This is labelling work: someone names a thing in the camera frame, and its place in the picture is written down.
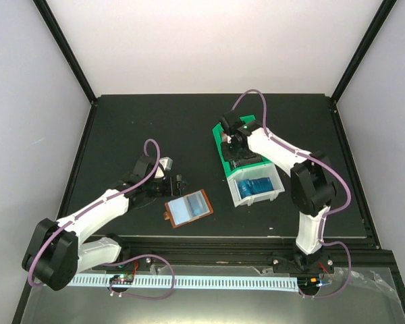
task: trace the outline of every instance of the white wall
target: white wall
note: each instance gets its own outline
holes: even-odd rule
[[[331,95],[381,0],[49,0],[98,95]]]
[[[0,0],[0,323],[35,225],[57,216],[88,110],[33,2]]]
[[[339,103],[377,232],[405,283],[405,0],[393,8]]]

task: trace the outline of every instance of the black table
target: black table
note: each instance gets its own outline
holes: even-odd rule
[[[145,238],[293,238],[298,233],[298,210],[290,198],[290,181],[279,174],[286,192],[273,202],[235,208],[212,135],[222,113],[231,109],[238,94],[145,94],[103,95],[82,156],[67,213],[73,213],[99,197],[131,171],[147,138],[154,138],[161,155],[173,159],[173,171],[182,174],[187,192],[205,189],[214,213],[173,229],[163,219],[165,202],[128,212],[103,227],[98,235],[110,232]],[[267,94],[268,127],[292,144],[308,151],[323,151],[332,166],[351,184],[348,169],[323,94]],[[237,108],[239,115],[254,114],[262,120],[257,95],[246,96]],[[332,208],[344,203],[339,185]],[[325,237],[364,238],[362,215],[353,193],[348,210],[327,220]]]

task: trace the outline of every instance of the black frame
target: black frame
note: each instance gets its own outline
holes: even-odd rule
[[[70,197],[74,189],[74,184],[78,175],[82,157],[84,155],[88,136],[90,134],[92,123],[95,119],[95,114],[97,111],[97,98],[92,91],[92,88],[90,87],[90,84],[88,83],[88,80],[86,79],[75,55],[73,54],[72,49],[66,41],[57,20],[48,6],[48,3],[45,0],[33,0],[33,2],[37,6],[46,25],[51,31],[51,34],[61,49],[63,56],[69,63],[75,77],[85,92],[87,99],[92,105],[59,209],[58,218],[60,218],[65,216],[67,213]],[[350,248],[352,264],[354,267],[390,268],[396,289],[398,291],[398,296],[402,301],[402,308],[404,309],[405,313],[405,287],[393,253],[388,250],[380,249],[380,241],[366,202],[365,194],[360,183],[360,178],[358,176],[352,153],[346,139],[342,121],[339,117],[338,108],[336,106],[395,3],[396,0],[382,1],[377,13],[375,14],[375,17],[373,18],[356,52],[348,64],[348,67],[341,77],[341,80],[336,86],[334,93],[332,94],[331,98],[327,98],[327,100],[330,101],[330,112],[333,118],[333,124],[336,128],[337,137],[341,144],[342,152],[344,154],[352,180],[352,187],[357,197],[360,212],[363,216],[364,228],[367,231],[367,238],[365,239],[344,240],[344,242]],[[214,239],[207,241],[199,240],[198,243],[193,242],[192,239],[183,238],[171,238],[168,240],[151,238],[150,242],[138,238],[128,238],[128,240],[130,243],[132,243],[132,254],[159,254],[167,258],[171,264],[215,264],[218,261],[223,261],[229,262],[230,264],[239,264],[240,262],[241,265],[247,264],[254,266],[267,266],[270,264],[270,256],[272,253],[291,250],[294,245],[294,239],[278,239],[271,240],[270,242],[255,241],[247,242],[245,244],[239,240],[230,240],[228,243],[221,243],[216,242]],[[331,258],[336,265],[347,265],[347,259],[343,249],[330,248],[329,252],[331,253]],[[30,289],[30,286],[26,283],[12,323],[20,323],[22,320],[24,309],[30,294]]]

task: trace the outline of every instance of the cable
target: cable
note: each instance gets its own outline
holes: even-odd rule
[[[147,152],[147,144],[148,143],[153,143],[156,147],[156,154],[157,154],[157,158],[156,158],[156,163],[155,166],[153,167],[153,169],[151,170],[151,172],[141,181],[139,181],[139,183],[134,184],[133,186],[131,186],[128,189],[122,190],[121,192],[118,192],[116,194],[112,194],[111,196],[108,196],[106,198],[106,201],[114,199],[115,197],[118,197],[122,194],[125,194],[129,191],[134,190],[135,188],[141,186],[143,183],[145,183],[148,179],[151,178],[151,176],[153,174],[155,174],[156,170],[157,170],[157,166],[159,165],[159,160],[161,158],[161,149],[159,148],[159,145],[157,144],[157,142],[155,140],[153,140],[152,138],[149,138],[148,140],[146,140],[146,142],[144,143],[144,153],[146,154]],[[75,221],[77,221],[79,218],[81,218],[82,216],[84,216],[85,214],[87,214],[89,211],[91,211],[92,209],[96,208],[97,206],[101,205],[104,203],[104,200],[99,200],[97,202],[95,202],[94,204],[88,206],[87,208],[85,208],[83,211],[81,211],[80,213],[78,213],[75,216]],[[33,259],[33,262],[28,270],[28,277],[27,277],[27,281],[28,284],[32,287],[41,287],[43,286],[43,283],[35,283],[33,281],[33,275],[34,275],[34,269],[36,268],[37,263],[39,262],[39,259],[41,258],[42,254],[44,253],[44,251],[48,248],[48,246],[52,243],[52,241],[68,226],[70,226],[71,224],[73,224],[74,222],[72,221],[68,221],[65,225],[61,226],[59,229],[57,229],[50,237],[49,239],[41,246],[41,248],[39,249],[39,251],[37,252],[36,256]]]
[[[125,265],[126,263],[129,263],[129,262],[132,262],[135,260],[143,259],[143,258],[155,258],[155,259],[161,260],[169,267],[169,269],[171,270],[172,278],[171,278],[171,287],[168,289],[168,291],[164,295],[159,296],[159,297],[148,297],[148,296],[141,296],[141,295],[137,295],[137,294],[127,294],[124,292],[117,293],[117,292],[113,291],[113,282],[111,282],[109,284],[109,291],[111,292],[111,295],[118,294],[119,296],[135,297],[135,298],[144,299],[144,300],[162,300],[162,299],[165,299],[165,298],[171,296],[171,294],[173,293],[174,284],[176,282],[176,275],[174,273],[174,270],[173,270],[173,267],[171,266],[171,264],[168,261],[166,261],[162,256],[155,255],[155,254],[143,254],[143,255],[135,256],[134,258],[130,258],[129,260],[122,261],[122,262],[105,263],[105,264],[103,264],[103,266],[116,267],[119,265]]]
[[[348,247],[340,241],[335,241],[332,243],[324,243],[324,239],[323,239],[323,228],[325,225],[325,221],[327,219],[327,216],[329,215],[333,215],[334,213],[338,213],[340,211],[343,211],[344,209],[346,209],[350,203],[351,203],[351,190],[348,187],[347,183],[345,182],[345,180],[334,170],[332,169],[330,166],[328,166],[327,164],[325,164],[324,162],[308,155],[308,154],[304,154],[302,152],[300,152],[299,150],[297,150],[296,148],[292,148],[289,145],[283,143],[282,141],[278,140],[276,138],[276,136],[270,136],[269,134],[269,130],[267,129],[267,103],[265,100],[264,95],[261,93],[261,91],[256,90],[256,89],[250,89],[247,90],[246,92],[244,92],[240,97],[238,97],[237,101],[234,103],[233,107],[232,107],[232,111],[237,107],[238,103],[243,99],[243,97],[245,95],[247,95],[250,92],[256,92],[257,94],[260,95],[261,100],[263,101],[263,129],[264,129],[264,133],[267,135],[268,138],[270,138],[272,141],[274,141],[274,143],[280,145],[281,147],[283,147],[284,149],[286,149],[287,151],[294,153],[295,155],[302,157],[304,159],[308,159],[309,161],[312,161],[313,163],[316,163],[317,165],[321,166],[322,168],[326,169],[333,177],[335,177],[340,184],[344,187],[345,193],[346,193],[346,202],[341,206],[338,207],[332,211],[328,211],[327,213],[325,213],[321,219],[322,222],[320,222],[320,226],[318,229],[318,240],[321,242],[321,244],[323,246],[333,246],[333,245],[342,245],[346,251],[347,257],[348,257],[348,276],[346,278],[345,284],[336,292],[327,295],[327,297],[330,296],[335,296],[336,294],[338,294],[339,292],[343,291],[345,289],[345,287],[348,285],[348,282],[350,281],[350,274],[351,274],[351,256],[350,256],[350,251],[348,250]],[[306,294],[304,294],[301,290],[300,293],[304,296],[307,297]]]

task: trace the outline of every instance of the white backdrop
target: white backdrop
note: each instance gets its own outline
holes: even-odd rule
[[[331,95],[381,0],[49,0],[96,95]]]

##########

[Task to carry out]: Read through the listing and copy each line in which the word "table" occurs.

[Result for this task]:
task: trace the outline of every instance of the black table
target: black table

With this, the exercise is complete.